On balance we see the Bull Case as more likely as banks will procure the z17 sight unseen. Policy uncertainty affects IBM but not necessarily in an inordinate way relative to other firms. In our view, IBM has its mojo back with respect to M&A and is executing well on integrations. While Consulting may continue to face revenue headwinds due to AI, margins should improve as IBM automates its services business and drives AI throughout its massive portfolio. Moreover, IBM is being conservative in our view with respect to its expectations for Consulting.
theCUBE Research Bottom Line
In our opinion, IBM just posted a beat and build quarter. It beat the numbers, built the narrative for a steady second half and is holding its guidance for the full year. The following three legs are relevant. :
- Red Hat + HashiCorp to drive durable, high-margin software growth.
- Mainframe & Distributed Infrastructure tuned for AI to re-energize hardware and pull consulting along.
- Targeted M&A to fill portfolio gaps and widen open-source ecosystem moats.
If management executes—shipping z17 on time, converting HashiCorp demand, and exploiting the on-prem AI tailwind—IBM could exit 2025 growing mid-single digits with 30 percent-plus software margins and >$14 billion in FCF. That profile would warrant a multiple re-rating closer to large-cap software peers than legacy IT conglomerates.
Despite the earnings beat and these factors, investors are taking IBM stock down about 6% as of this print. Likely this reflects profit taking after a strong day. Analysts on the call questioned IBM especially hard on spending in the federal sector, a slight deceleration in Red Hat and assumptions in Consulting.
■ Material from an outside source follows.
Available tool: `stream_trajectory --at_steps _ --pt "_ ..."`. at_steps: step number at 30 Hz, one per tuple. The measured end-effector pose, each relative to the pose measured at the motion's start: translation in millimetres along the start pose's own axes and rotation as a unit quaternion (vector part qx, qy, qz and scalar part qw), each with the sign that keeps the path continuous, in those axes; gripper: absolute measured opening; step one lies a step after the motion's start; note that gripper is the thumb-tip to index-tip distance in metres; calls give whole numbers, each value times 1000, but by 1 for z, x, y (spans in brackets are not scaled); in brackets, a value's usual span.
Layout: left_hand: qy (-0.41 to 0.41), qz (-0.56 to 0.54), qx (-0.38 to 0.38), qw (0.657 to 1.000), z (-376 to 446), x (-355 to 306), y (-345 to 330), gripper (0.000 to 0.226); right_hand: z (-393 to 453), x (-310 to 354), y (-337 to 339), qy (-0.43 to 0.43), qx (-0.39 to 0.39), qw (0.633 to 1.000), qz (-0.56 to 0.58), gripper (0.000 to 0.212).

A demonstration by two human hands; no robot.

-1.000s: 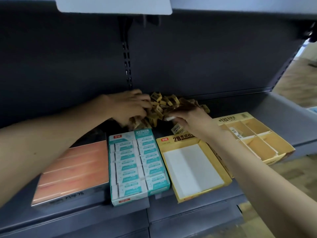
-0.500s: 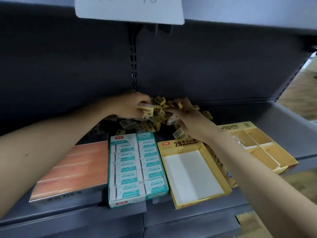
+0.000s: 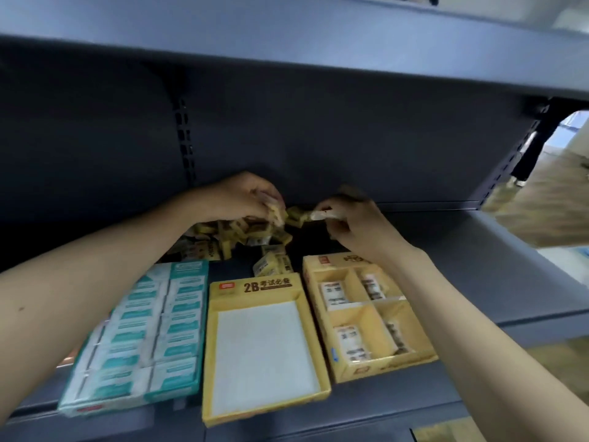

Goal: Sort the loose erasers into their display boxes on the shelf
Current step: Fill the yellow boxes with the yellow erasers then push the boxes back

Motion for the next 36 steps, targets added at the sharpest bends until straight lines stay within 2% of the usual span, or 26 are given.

Nonetheless, IBM’s CFO Jim Kavanaugh stressed IBM’s excitement with Red Hat and a seventh consecutive quarter of strong bookings – with a continued shift to subscriptions. Red Hat OpenShift up 23% is another bright spot with virtualization, hybrid cloud and Ansible up strong as well. We like the Red Hat story frankly.
For investors and enterprise buyers, the message is clear: watch the z17 adoption curve and Red Hat ARR. Those two metrics will reveal whether IBM’s hybrid-cloud-plus-AI thesis is turning from story to reality. In addition, the weakening dollar would suggests to us that IBM’s free cash flow guide is probably conservative. However IBM hedges about 30 currencies roughly 12 months in advance and so the impact of translating foreign currencies into more depreciated dollars may be somewhat muted. Moreover, IBM is at 15% of its FCF target through Q1 and there’s no reason to be aggressive in an uncertain environment.